The Anthem of Absence and Freedom
Dr. Qasem Muhammad Koufahi
If you are free in your homeland, safe within walls that know you, under a sky that protects you,
remember that there are those who have been displaced from their countries,
from names that became strangers, and from lands that turned into mirages.
There, at the edges of the earth, where the wind howls over the ruins of the past,
they walk like ghosts among the remnants of life, carrying the darkness of absence,
searching for a homeland that has not yet been born in memory.
From the cruelty of tyrants, skulls have been shattered, and souls have been washed in a flood without a shore.
How many of the sick lie in their beds, robbed of hope?
How many dignified ones groan after nights of losing loved ones?
Nights where darkness became a tunnel with no doors, its echoes trapped within the walls.
Learn to be grateful for blessings, even when hidden.
For among people are those burdened by affliction—thick as clouds, heavy as the earth.
Hunger drowns them, cold suppresses them, and still they search for a touch of tenderness,
for a homeland not yet born, for water to quench thirst, for a voice to free them from the silence of endless night.
If you are free, let your heart be a refuge—
not one that only counts enemies, but one that counts the hidden blessings scattered among the clouds.
Let your heart be a home welcoming the wounded, the estranged, the displaced.
Let your heart be a light that never goes out, the only bridge from fear to safety,
and from pain to the knowledge of mercy.
Remember: freedom is not merely the absence of chains,
not merely living among relatives or within familiar walls.
It is the presence of mercy in your heart, the presence of gratitude in your nights,
the presence of compassion in all that surrounds you,
and the presence of wisdom in what is unseen.
Carry within your conscience all the displaced, the exhausted, those groaning in the dark.
Embrace them with your silence, with your patience, and with your light that does not fade.
Know that every blessing you live is a small river flowing between the harshness of the world,
that every moment of safety is a bridge from pain to healing,
and that every grateful heart is an echo of true freedom—
freedom that does not grow in walls, but in the spirit, in the horizon, in the stars that shine in the dark.
And at night, when the world moans with the voice of the wind,
you will realize that man is not alone,
and that freedom is not only to live without chains,
but to know how to light the darkness,
how to make silence a stage for life,
how to turn every tear into a river, every cry into a prayer,
and every aching heart into awareness of the unseen, guiding you toward peace.
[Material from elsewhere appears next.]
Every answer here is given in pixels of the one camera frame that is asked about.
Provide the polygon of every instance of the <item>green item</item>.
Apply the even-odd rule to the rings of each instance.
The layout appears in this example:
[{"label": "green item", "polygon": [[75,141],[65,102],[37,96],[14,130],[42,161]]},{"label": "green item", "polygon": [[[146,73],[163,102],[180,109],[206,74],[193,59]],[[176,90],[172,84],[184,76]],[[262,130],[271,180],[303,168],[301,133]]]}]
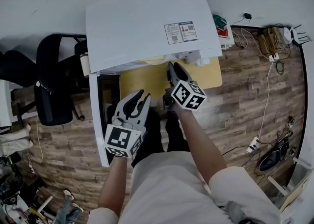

And if you sit within the walls of your home, gazing at the stars,
listening to the echoes of distant hearts,
you will understand that the world is an atlas of suffering,
and that true freedom is to be present among the displaced and the estranged,
among those who have lost everything.
To carry them your light, to preserve your flame,
to know that blessing is not a right to be earned, but silence, giving, gratitude,
and awareness of the shared destiny.